Если такие исторические труды Вольтера, как «История Карла XII» (1731) и «Век Людовика XIV» (1739–1751), все — таки еще полностью не порвали с биографическим методом, то в своем грандиозном «Опыте о нравах и духе народов» (1756–1769) писатель дает широкую панораму исторического развития всех народов, уделяя, в частности, очень большое внимание Востоку, особенно Индии и Китаю. В этом труде Вольтер выступает против исторических концепций прошлого, прежде всего против воззрений Боссюэ, смотревшего на мировую историю сквозь призму христианства. В оценке прошлых эпох Вольтер довольно пессимистичен, он везде находит проявления ожесточенного религиозного фанатизма и деспотизм правителей, зло и несправедливость: «Следует сознаться, — пишет Вольтер, — что всеобщая история человечества представляет собою нагромождение преступлений, безумств и несчастий, среди которых мы видим кое — какие добродетели, некоторые счастливые периоды, подобно тому как среди диких пустынь встречаются разбросанные то там то сям отдельные селения». При всей пессимистичности этой оценки нельзя не отметить стремление Вольтера выделить в истории какие — то отдельные «счастливые» периоды.
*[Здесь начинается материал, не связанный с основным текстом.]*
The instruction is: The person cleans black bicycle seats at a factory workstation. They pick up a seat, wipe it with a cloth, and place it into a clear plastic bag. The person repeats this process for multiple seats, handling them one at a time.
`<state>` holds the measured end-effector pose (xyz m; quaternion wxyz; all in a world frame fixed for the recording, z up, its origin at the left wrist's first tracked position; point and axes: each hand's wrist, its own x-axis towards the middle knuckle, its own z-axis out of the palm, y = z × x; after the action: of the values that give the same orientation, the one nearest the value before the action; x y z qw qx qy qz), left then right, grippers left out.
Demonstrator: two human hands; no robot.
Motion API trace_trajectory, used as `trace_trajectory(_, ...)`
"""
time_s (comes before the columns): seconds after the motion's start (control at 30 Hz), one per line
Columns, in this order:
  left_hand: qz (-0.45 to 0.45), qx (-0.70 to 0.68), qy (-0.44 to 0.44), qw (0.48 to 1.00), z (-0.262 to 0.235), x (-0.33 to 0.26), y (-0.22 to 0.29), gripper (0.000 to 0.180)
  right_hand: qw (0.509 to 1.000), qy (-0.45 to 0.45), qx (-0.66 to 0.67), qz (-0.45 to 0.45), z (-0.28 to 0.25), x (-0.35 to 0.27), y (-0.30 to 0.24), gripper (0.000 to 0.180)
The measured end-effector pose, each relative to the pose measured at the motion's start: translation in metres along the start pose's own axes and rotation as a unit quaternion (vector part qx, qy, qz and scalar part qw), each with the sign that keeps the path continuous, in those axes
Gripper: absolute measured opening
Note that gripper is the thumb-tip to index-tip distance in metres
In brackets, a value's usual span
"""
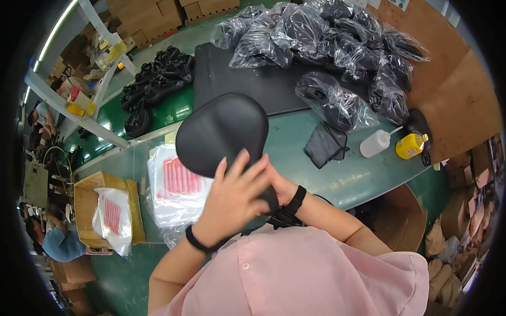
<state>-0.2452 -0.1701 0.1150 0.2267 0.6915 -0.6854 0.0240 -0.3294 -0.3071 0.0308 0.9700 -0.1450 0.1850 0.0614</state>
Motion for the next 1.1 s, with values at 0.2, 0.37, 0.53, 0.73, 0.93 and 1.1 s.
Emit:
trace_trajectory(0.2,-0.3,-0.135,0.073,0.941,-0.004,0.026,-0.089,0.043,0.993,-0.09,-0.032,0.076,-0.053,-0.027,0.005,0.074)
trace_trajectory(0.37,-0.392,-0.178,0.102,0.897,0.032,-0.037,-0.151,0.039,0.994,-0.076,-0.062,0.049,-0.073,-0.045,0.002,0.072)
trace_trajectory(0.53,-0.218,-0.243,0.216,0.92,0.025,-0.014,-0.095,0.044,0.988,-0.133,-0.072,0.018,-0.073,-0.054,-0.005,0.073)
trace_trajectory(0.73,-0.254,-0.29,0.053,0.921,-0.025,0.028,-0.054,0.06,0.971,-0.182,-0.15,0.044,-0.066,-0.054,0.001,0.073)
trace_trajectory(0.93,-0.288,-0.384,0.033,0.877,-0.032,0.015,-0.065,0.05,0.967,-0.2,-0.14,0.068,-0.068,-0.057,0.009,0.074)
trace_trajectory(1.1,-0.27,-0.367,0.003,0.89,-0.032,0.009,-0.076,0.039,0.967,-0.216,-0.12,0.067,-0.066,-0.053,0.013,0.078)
Эти светлые моменты писатель обнаруживает там, где на какой — то миг над фанатизмом и деспотизмом восторжествовал разум, например в Афинах времен Перикла. Поэтому для Вольтера характерна идея исторического прогресса, который он связывает с достижениями человеческой мысли, с просвещением. Само изучение истории писатель ставит на службу пропаганды просветительских идеалов. Образцом просвещенного государя выступает у Вольтера Петр I в созданном одновременно с «Опытом о нравах» капитальном труде «История Российской империи при Петре Великом» (1757–1763).